Problem description: Write out every record in full, keeping each character exactly as it is.

Record extracts:
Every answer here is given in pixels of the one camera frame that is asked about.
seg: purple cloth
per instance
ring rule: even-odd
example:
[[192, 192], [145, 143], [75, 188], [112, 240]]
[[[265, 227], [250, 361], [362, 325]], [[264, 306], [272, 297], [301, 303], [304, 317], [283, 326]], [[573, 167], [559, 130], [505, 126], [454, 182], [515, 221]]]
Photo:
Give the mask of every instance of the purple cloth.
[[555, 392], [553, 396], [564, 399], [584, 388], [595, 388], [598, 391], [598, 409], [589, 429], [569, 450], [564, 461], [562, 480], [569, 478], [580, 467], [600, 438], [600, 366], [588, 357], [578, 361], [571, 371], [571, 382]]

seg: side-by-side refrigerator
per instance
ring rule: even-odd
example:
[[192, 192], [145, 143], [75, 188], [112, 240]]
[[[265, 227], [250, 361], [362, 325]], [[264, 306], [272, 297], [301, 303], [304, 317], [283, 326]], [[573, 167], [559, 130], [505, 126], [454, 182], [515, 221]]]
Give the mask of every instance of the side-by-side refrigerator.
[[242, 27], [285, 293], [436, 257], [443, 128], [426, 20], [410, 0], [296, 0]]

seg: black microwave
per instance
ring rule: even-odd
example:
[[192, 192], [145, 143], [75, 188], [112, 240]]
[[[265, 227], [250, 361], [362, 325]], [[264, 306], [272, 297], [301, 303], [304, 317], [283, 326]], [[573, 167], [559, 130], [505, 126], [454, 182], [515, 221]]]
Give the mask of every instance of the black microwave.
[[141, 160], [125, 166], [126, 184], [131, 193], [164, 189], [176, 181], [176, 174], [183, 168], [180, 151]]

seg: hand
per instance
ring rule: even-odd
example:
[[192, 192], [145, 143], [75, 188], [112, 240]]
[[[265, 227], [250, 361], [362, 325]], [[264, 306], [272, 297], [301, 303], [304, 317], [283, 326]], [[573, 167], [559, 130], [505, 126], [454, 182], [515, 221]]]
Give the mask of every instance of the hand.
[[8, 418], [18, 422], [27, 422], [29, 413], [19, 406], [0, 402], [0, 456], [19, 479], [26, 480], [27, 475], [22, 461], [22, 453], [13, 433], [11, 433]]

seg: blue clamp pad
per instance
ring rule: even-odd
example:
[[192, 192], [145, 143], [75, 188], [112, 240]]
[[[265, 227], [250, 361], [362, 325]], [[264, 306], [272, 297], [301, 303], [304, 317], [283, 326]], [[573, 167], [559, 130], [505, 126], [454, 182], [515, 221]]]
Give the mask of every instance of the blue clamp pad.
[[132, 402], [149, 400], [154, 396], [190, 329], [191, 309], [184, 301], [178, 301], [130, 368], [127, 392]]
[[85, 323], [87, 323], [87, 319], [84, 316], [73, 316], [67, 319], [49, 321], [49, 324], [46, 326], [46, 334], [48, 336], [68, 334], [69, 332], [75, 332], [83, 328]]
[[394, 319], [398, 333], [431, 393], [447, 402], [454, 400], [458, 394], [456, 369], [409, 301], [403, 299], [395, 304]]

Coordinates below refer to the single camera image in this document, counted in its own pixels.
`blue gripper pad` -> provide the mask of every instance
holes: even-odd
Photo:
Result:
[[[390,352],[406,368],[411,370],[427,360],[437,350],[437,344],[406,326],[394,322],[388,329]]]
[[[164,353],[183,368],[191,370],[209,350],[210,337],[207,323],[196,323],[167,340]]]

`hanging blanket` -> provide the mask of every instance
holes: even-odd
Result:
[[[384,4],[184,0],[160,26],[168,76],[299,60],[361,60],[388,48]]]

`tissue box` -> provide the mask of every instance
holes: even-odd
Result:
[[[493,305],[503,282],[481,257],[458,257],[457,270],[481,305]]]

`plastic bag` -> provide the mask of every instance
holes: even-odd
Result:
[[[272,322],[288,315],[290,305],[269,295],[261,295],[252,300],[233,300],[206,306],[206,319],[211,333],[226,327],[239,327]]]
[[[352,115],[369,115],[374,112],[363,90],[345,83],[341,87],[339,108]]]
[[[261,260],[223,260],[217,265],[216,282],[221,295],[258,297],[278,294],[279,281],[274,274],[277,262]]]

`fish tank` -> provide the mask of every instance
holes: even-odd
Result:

Result:
Every answer here is given in pixels of the one camera frame that is asked about.
seg: purple cloth
per instance
ring rule: even-odd
example:
[[192, 192], [145, 143], [75, 188], [112, 240]]
[[[265, 227], [250, 361], [362, 325]], [[264, 306], [272, 297], [301, 303], [304, 317], [283, 326]], [[573, 167], [559, 130], [505, 126], [454, 182], [515, 221]]]
Photo:
Give the mask of every instance of the purple cloth.
[[555, 392], [553, 396], [564, 399], [584, 388], [595, 388], [598, 391], [598, 409], [589, 429], [569, 450], [564, 461], [562, 480], [569, 478], [580, 467], [600, 438], [600, 366], [588, 357], [578, 361], [571, 371], [571, 382]]

seg: side-by-side refrigerator
per instance
ring rule: even-odd
example:
[[192, 192], [145, 143], [75, 188], [112, 240]]
[[[265, 227], [250, 361], [362, 325]], [[264, 306], [272, 297], [301, 303], [304, 317], [283, 326]], [[573, 167], [559, 130], [505, 126], [454, 182], [515, 221]]]
Give the mask of every instance of the side-by-side refrigerator.
[[242, 27], [285, 293], [436, 257], [443, 128], [426, 20], [410, 0], [296, 0]]

seg: black microwave
per instance
ring rule: even-odd
example:
[[192, 192], [145, 143], [75, 188], [112, 240]]
[[[265, 227], [250, 361], [362, 325]], [[264, 306], [272, 297], [301, 303], [304, 317], [283, 326]], [[573, 167], [559, 130], [505, 126], [454, 182], [515, 221]]]
Give the mask of every instance of the black microwave.
[[141, 160], [125, 166], [126, 184], [131, 193], [164, 189], [176, 181], [176, 174], [183, 168], [180, 151]]

seg: hand
per instance
ring rule: even-odd
example:
[[192, 192], [145, 143], [75, 188], [112, 240]]
[[[265, 227], [250, 361], [362, 325]], [[264, 306], [272, 297], [301, 303], [304, 317], [283, 326]], [[573, 167], [559, 130], [505, 126], [454, 182], [515, 221]]]
Give the mask of every instance of the hand.
[[8, 418], [18, 422], [27, 422], [29, 413], [19, 406], [0, 402], [0, 456], [19, 479], [26, 480], [27, 475], [22, 461], [22, 453], [13, 433], [11, 433]]

seg: blue clamp pad
per instance
ring rule: even-odd
example:
[[192, 192], [145, 143], [75, 188], [112, 240]]
[[[265, 227], [250, 361], [362, 325]], [[264, 306], [272, 297], [301, 303], [304, 317], [283, 326]], [[573, 167], [559, 130], [505, 126], [454, 182], [515, 221]]]
Give the mask of every instance of the blue clamp pad.
[[132, 402], [149, 400], [154, 396], [190, 329], [191, 309], [184, 301], [178, 301], [130, 368], [127, 392]]
[[85, 323], [87, 323], [87, 319], [84, 316], [73, 316], [67, 319], [49, 321], [49, 324], [46, 326], [46, 334], [48, 336], [68, 334], [69, 332], [75, 332], [83, 328]]
[[394, 319], [398, 333], [431, 393], [447, 402], [454, 400], [458, 394], [456, 369], [409, 301], [403, 299], [395, 304]]

Coordinates below refer to the single camera image in this document, counted in its own pixels.
`blue gripper pad` -> provide the mask of every instance
holes: even-odd
Photo:
Result:
[[[390,352],[406,368],[411,370],[427,360],[437,350],[437,344],[406,326],[394,322],[388,329]]]
[[[164,353],[183,368],[191,370],[209,350],[210,337],[207,323],[196,323],[167,340]]]

`hanging blanket` -> provide the mask of every instance
holes: even-odd
Result:
[[[384,4],[184,0],[160,26],[168,76],[299,60],[361,60],[388,48]]]

`tissue box` -> provide the mask of every instance
holes: even-odd
Result:
[[[493,305],[503,282],[481,257],[458,257],[457,270],[481,305]]]

`plastic bag` -> provide the mask of every instance
holes: even-odd
Result:
[[[272,322],[288,315],[290,305],[269,295],[261,295],[252,300],[233,300],[206,306],[206,319],[211,333],[226,327],[239,327]]]
[[[352,115],[369,115],[374,112],[363,90],[345,83],[341,87],[339,108]]]
[[[261,260],[223,260],[217,265],[216,282],[221,295],[258,297],[278,294],[279,281],[274,274],[277,262]]]

`fish tank` -> provide the mask of every instance
holes: even-odd
Result:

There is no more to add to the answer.